[What you need to do]: Taking the entries below, transcribe only the lines starting with the one with "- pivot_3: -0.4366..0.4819" and going on through the one with "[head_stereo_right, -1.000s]", exactly as written, without the pictures.
-------- Provided data
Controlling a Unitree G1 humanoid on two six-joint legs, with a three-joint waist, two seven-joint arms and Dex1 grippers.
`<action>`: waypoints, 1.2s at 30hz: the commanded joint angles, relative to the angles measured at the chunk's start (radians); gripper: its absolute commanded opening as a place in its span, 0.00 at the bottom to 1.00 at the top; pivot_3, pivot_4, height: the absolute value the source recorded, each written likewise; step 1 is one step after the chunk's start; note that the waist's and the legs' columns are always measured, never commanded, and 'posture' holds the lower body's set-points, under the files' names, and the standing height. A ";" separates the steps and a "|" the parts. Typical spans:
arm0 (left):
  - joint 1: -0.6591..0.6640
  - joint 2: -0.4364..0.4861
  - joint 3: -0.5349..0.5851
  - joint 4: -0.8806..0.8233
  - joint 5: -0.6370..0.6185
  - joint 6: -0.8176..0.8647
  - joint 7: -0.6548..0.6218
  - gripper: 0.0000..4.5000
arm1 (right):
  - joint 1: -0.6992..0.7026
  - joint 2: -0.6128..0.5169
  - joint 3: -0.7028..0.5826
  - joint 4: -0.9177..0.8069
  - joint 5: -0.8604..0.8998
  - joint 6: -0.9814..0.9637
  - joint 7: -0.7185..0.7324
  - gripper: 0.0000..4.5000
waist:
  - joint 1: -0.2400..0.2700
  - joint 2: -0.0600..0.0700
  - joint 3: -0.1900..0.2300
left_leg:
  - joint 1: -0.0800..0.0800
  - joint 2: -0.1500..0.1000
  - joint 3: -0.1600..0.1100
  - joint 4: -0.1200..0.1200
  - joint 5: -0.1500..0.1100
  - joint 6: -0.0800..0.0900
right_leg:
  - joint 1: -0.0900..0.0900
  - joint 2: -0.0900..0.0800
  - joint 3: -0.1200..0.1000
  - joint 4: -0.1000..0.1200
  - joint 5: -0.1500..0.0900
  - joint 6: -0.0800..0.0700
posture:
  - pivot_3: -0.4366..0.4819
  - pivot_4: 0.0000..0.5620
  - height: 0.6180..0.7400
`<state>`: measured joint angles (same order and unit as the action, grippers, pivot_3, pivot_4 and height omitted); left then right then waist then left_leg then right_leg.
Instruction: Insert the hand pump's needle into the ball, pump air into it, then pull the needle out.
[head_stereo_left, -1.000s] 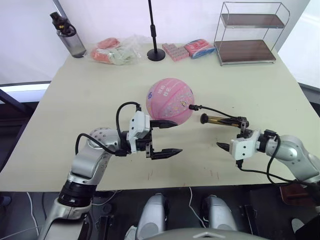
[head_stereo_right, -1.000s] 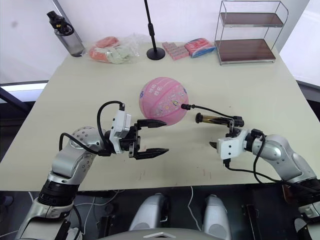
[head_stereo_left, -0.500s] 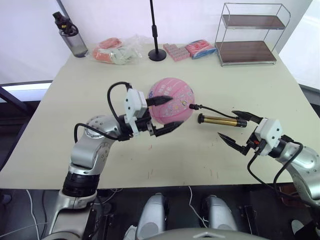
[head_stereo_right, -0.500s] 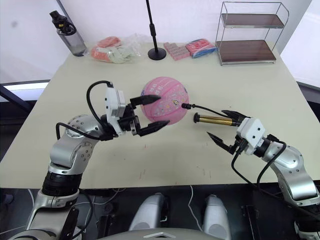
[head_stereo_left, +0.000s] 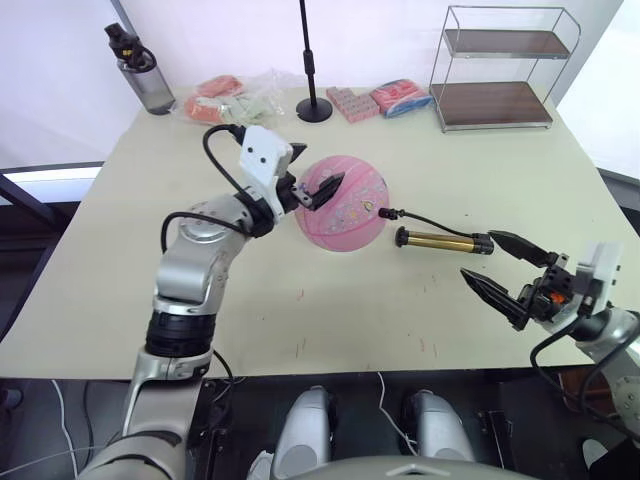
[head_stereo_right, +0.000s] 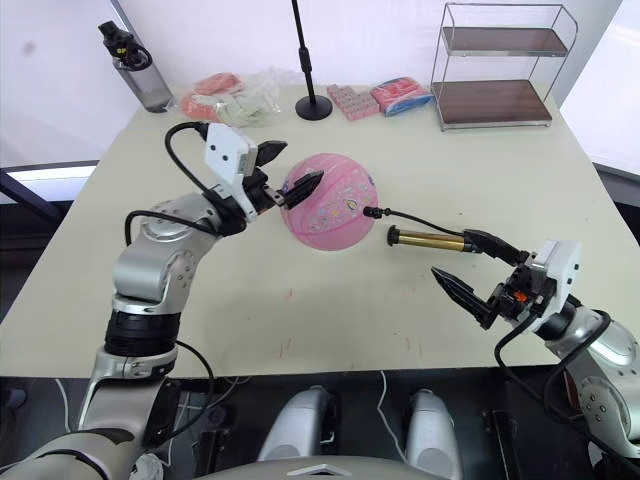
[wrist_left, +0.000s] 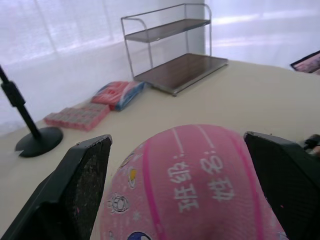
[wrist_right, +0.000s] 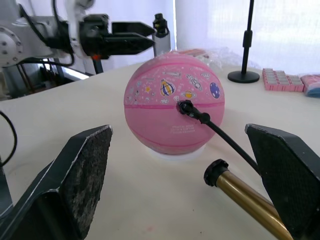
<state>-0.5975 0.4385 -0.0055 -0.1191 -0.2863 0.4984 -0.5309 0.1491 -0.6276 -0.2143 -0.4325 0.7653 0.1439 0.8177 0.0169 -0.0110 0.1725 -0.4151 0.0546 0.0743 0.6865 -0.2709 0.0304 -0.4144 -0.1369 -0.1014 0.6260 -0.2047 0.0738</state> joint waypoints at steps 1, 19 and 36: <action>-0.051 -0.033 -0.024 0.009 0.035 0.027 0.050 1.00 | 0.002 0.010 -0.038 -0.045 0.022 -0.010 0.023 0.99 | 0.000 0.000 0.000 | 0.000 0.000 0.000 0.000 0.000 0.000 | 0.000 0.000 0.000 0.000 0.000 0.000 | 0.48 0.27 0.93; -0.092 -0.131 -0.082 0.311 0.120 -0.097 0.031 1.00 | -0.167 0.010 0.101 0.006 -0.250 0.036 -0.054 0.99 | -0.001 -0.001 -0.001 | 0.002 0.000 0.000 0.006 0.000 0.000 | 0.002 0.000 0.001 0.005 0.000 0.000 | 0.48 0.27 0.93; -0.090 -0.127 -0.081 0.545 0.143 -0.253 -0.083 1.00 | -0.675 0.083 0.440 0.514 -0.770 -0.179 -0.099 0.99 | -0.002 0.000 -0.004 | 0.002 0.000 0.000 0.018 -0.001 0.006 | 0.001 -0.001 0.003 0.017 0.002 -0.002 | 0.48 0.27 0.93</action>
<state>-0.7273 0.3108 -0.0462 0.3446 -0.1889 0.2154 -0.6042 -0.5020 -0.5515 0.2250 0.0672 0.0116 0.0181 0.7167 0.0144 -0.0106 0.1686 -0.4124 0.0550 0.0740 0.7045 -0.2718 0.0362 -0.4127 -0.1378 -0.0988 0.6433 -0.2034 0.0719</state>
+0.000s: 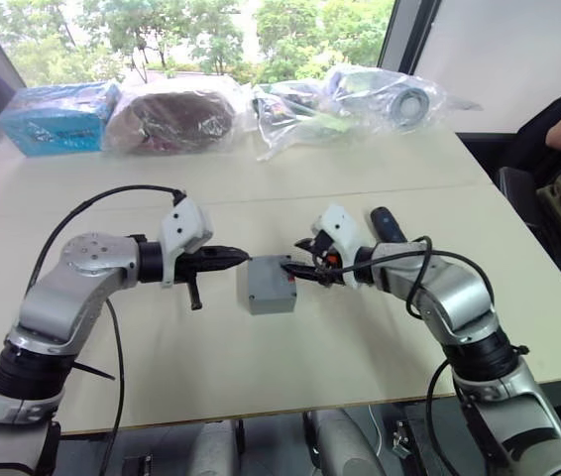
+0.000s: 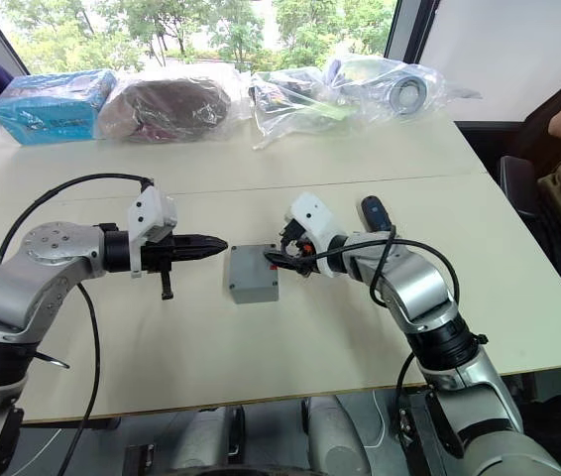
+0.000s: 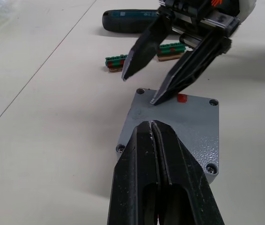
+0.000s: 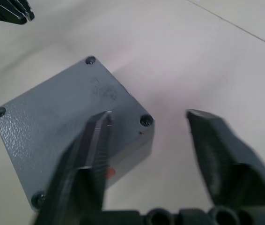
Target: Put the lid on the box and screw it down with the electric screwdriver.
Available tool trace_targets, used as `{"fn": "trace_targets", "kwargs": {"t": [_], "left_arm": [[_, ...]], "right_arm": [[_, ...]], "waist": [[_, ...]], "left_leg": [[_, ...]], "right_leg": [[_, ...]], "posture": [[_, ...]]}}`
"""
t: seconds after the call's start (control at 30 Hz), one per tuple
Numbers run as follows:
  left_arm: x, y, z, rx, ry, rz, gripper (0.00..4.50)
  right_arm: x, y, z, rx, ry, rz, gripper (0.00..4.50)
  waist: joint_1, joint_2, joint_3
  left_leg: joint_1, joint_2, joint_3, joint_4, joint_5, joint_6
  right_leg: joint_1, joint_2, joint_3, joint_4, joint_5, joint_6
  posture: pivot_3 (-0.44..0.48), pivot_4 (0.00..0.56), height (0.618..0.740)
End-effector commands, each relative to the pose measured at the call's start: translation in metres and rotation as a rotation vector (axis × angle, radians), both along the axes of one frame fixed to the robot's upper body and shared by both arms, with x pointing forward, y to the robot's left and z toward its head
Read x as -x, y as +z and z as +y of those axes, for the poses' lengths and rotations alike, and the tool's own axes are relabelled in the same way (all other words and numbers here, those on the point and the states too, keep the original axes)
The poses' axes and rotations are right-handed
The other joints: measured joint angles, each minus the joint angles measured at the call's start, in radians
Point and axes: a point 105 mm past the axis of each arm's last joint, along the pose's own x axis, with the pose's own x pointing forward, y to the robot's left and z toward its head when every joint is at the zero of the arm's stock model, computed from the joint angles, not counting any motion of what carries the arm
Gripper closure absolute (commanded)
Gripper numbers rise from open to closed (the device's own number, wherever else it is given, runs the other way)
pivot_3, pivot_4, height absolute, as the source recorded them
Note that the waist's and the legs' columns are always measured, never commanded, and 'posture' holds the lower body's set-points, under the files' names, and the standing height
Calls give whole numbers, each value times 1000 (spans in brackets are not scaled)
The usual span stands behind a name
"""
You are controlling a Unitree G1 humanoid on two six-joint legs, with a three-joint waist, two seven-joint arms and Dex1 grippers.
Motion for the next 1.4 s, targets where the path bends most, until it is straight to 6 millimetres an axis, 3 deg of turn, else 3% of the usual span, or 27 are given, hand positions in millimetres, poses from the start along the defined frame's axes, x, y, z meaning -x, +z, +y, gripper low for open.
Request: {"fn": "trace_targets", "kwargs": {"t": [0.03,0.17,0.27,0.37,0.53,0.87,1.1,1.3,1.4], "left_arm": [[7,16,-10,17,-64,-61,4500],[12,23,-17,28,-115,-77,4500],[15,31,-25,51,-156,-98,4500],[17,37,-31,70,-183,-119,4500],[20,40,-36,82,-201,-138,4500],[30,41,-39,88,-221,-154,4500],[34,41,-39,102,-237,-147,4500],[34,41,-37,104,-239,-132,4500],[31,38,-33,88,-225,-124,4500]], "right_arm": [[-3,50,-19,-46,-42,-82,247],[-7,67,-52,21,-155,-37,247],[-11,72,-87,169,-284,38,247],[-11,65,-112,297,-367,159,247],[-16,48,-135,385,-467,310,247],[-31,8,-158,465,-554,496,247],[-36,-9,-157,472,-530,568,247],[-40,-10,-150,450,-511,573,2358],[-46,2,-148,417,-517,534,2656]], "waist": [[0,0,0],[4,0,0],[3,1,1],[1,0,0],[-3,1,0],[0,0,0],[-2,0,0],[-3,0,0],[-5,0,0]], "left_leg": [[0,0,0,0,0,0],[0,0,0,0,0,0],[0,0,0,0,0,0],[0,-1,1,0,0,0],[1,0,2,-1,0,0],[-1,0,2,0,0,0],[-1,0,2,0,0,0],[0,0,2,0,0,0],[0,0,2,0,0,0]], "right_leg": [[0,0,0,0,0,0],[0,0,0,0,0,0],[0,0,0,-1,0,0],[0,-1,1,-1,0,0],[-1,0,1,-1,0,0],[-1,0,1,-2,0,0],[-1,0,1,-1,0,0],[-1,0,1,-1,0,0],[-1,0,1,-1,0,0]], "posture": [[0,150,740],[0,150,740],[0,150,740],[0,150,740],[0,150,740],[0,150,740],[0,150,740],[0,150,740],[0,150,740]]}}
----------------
[Result for this task]:
  - pivot_3: -0.4366..0.4819
  - pivot_4: 0.0000..0.5620
  - height: 0.6180..0.7400
`<state>`: measured joint angles (same order and unit as the action, grippers, pivot_3, pivot_4 and height omitted); left then right then waist then left_leg then right_leg.
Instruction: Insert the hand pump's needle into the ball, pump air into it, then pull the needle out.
[head_stereo_left, -1.000s] 
[head_stereo_right, -1.000s] 

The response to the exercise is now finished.